— What is expected —
All of the data, except its images, should be set down exactly as it appears.

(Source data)
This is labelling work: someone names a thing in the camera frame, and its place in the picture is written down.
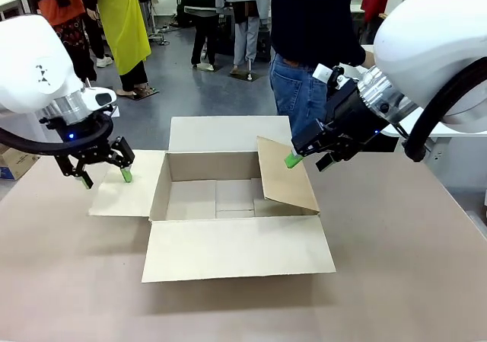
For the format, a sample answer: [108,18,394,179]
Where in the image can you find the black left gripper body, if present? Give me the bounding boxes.
[39,113,116,165]

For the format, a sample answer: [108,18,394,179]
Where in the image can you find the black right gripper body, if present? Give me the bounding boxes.
[323,79,384,152]

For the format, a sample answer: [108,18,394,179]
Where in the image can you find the brown cardboard box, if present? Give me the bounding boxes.
[88,116,338,284]

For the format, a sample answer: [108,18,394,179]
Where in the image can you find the person's right forearm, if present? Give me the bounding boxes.
[329,33,368,69]

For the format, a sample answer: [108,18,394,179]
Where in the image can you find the cardboard box with blue print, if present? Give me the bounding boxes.
[0,145,41,182]

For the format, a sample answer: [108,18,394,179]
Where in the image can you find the person in dark shirt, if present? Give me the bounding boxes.
[269,0,368,137]

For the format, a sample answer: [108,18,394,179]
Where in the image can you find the mannequin in grey trousers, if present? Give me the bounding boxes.
[227,11,268,82]

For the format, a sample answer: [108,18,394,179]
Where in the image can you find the mannequin with yellow apron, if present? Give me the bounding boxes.
[91,0,154,96]

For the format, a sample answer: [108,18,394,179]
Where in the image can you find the mannequin with orange top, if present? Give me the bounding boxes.
[26,0,99,85]

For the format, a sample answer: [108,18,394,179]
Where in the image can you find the person in black trousers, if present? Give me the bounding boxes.
[189,11,219,72]

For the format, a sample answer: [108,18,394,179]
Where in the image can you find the white background desk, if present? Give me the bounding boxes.
[0,0,30,21]

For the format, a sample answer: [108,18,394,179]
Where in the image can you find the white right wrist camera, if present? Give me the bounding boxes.
[312,62,357,101]

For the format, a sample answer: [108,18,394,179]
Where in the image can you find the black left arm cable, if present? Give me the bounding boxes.
[0,119,115,157]

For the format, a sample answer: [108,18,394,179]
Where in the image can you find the dark mannequin base plate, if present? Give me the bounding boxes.
[115,85,160,102]

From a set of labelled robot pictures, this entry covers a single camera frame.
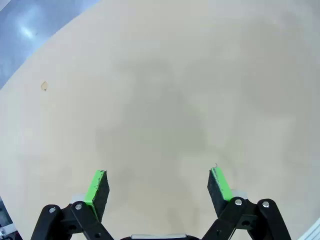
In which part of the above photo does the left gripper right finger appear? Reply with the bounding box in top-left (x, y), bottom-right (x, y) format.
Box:
top-left (199, 163), bottom-right (293, 240)

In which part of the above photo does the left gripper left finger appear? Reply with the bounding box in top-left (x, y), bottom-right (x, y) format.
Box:
top-left (30, 169), bottom-right (118, 240)

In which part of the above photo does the white aluminium profile frame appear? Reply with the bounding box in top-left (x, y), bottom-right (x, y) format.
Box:
top-left (298, 218), bottom-right (320, 240)

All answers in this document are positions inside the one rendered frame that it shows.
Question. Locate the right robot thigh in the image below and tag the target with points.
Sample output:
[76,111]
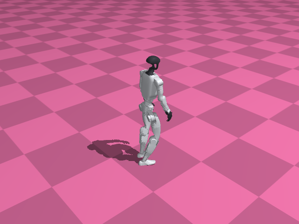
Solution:
[155,125]

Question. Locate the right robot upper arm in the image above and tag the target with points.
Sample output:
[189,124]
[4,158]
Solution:
[159,85]

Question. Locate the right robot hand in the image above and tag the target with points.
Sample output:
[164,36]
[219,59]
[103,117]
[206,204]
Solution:
[169,115]

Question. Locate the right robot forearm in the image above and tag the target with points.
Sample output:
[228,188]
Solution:
[164,105]

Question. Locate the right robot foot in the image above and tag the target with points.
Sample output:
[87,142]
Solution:
[147,162]

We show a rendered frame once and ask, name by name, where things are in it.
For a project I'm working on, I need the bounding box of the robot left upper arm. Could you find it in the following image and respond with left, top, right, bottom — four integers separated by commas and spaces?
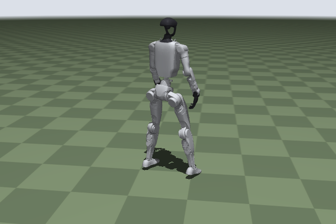
149, 41, 157, 69

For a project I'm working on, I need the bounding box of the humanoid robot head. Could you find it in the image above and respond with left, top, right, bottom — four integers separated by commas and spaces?
160, 17, 177, 43

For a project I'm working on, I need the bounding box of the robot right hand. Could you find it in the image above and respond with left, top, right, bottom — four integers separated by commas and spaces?
189, 91, 200, 109

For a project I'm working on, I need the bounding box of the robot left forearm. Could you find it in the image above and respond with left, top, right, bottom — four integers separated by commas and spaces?
150, 67, 160, 84

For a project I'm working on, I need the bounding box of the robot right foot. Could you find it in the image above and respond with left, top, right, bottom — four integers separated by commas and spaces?
186, 166, 202, 175

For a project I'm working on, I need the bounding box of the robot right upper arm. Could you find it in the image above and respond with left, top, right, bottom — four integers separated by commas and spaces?
176, 44, 191, 77

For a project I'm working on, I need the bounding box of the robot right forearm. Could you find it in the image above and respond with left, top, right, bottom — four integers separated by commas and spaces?
187, 67, 200, 95

— The answer —
This is labelling work: someone names a thing in the camera frame, and its place in the picture is written down.
For the format, a sample answer: [108,18,394,179]
Where in the image can you find the black left gripper body, if present? Give me the bounding boxes.
[39,113,116,165]

For the format, a sample answer: [108,18,394,179]
Where in the image can you find the black right gripper body, if present? Give me the bounding boxes.
[323,79,384,152]

For the format, a sample answer: [108,18,394,179]
Where in the image can you find the brown cardboard box, if present? Give me the bounding boxes.
[88,116,338,284]

For the format, a sample answer: [108,18,394,179]
Where in the image can you find the person's right forearm, if present? Give me the bounding boxes.
[329,33,368,69]

For the format, a sample answer: [108,18,394,179]
Where in the image can you find the cardboard box with blue print, if present? Give me the bounding boxes.
[0,145,41,182]

For the format, a sample answer: [108,18,394,179]
Where in the image can you find the person in dark shirt, if present? Give me the bounding boxes.
[269,0,368,137]

For the format, a sample answer: [108,18,394,179]
Where in the image can you find the mannequin in grey trousers, if present? Give me the bounding boxes.
[227,11,268,82]

For the format, a sample answer: [108,18,394,179]
Where in the image can you find the mannequin with yellow apron, if present? Give me the bounding boxes.
[91,0,154,96]

For the format, a sample answer: [108,18,394,179]
Where in the image can you find the mannequin with orange top, if present? Give me the bounding boxes.
[26,0,99,85]

For the format, a sample answer: [108,18,394,179]
Where in the image can you find the person in black trousers, if present? Give me the bounding boxes.
[189,11,219,72]

For the format, a sample answer: [108,18,394,179]
Where in the image can you find the white background desk, if present? Give me the bounding boxes.
[0,0,30,21]

For the format, a sample answer: [108,18,394,179]
Where in the image can you find the white right wrist camera, if present? Give me the bounding boxes.
[312,62,357,101]

For the format, a sample answer: [108,18,394,179]
Where in the image can you find the black left arm cable, if present? Give me the bounding boxes.
[0,119,115,157]

For the format, a sample answer: [108,18,394,179]
Where in the image can you find the dark mannequin base plate, if present? Give me the bounding boxes.
[115,85,160,102]

From a set of labelled robot pictures, this entry covers a single camera frame.
In which part of the above photo does the left gripper right finger appear? Reply with the bounding box in top-left (x, y), bottom-right (x, y) format.
Box:
top-left (199, 163), bottom-right (293, 240)

In which part of the above photo does the left gripper left finger appear? Reply with the bounding box in top-left (x, y), bottom-right (x, y) format.
Box:
top-left (30, 169), bottom-right (118, 240)

In which part of the above photo does the white aluminium profile frame appear? Reply with the bounding box in top-left (x, y), bottom-right (x, y) format.
Box:
top-left (298, 218), bottom-right (320, 240)

All answers in this document are positions inside the one rendered frame that it shows.
Question. Locate the right robot thigh in the image below and tag the target with points.
Sample output:
[76,111]
Solution:
[155,125]

Question. Locate the right robot upper arm in the image above and tag the target with points.
Sample output:
[189,124]
[4,158]
Solution:
[159,85]

Question. Locate the right robot hand in the image above and tag the target with points.
Sample output:
[164,36]
[219,59]
[103,117]
[206,204]
Solution:
[169,115]

Question. Locate the right robot forearm in the image above and tag the target with points.
Sample output:
[228,188]
Solution:
[164,105]

Question. Locate the right robot foot in the image above and tag the target with points.
Sample output:
[87,142]
Solution:
[147,162]

We show a rendered frame once and ask, name by name, where things are in it.
For a project I'm working on, I need the bounding box of the robot left upper arm. Could you find it in the following image and respond with left, top, right, bottom — four integers separated by commas and spaces?
149, 41, 157, 69

For a project I'm working on, I need the bounding box of the humanoid robot head. Could you find it in the image above and respond with left, top, right, bottom — four integers separated by commas and spaces?
160, 17, 177, 43

For a project I'm working on, I need the bounding box of the robot right hand. Could you find it in the image above and respond with left, top, right, bottom — four integers separated by commas and spaces?
189, 91, 200, 109

For a project I'm working on, I need the bounding box of the robot left forearm. Could you find it in the image above and respond with left, top, right, bottom — four integers separated by commas and spaces?
150, 67, 160, 84

For a project I'm working on, I need the bounding box of the robot right foot. Could you find it in the image above and respond with left, top, right, bottom — four integers separated by commas and spaces?
186, 166, 202, 175

For a project I'm working on, I need the bounding box of the robot right upper arm. Could you find it in the image above and respond with left, top, right, bottom — four integers separated by commas and spaces?
176, 44, 191, 77

For a project I'm working on, I need the bounding box of the robot right forearm. Could you find it in the image above and respond with left, top, right, bottom — four integers separated by commas and spaces?
187, 67, 200, 95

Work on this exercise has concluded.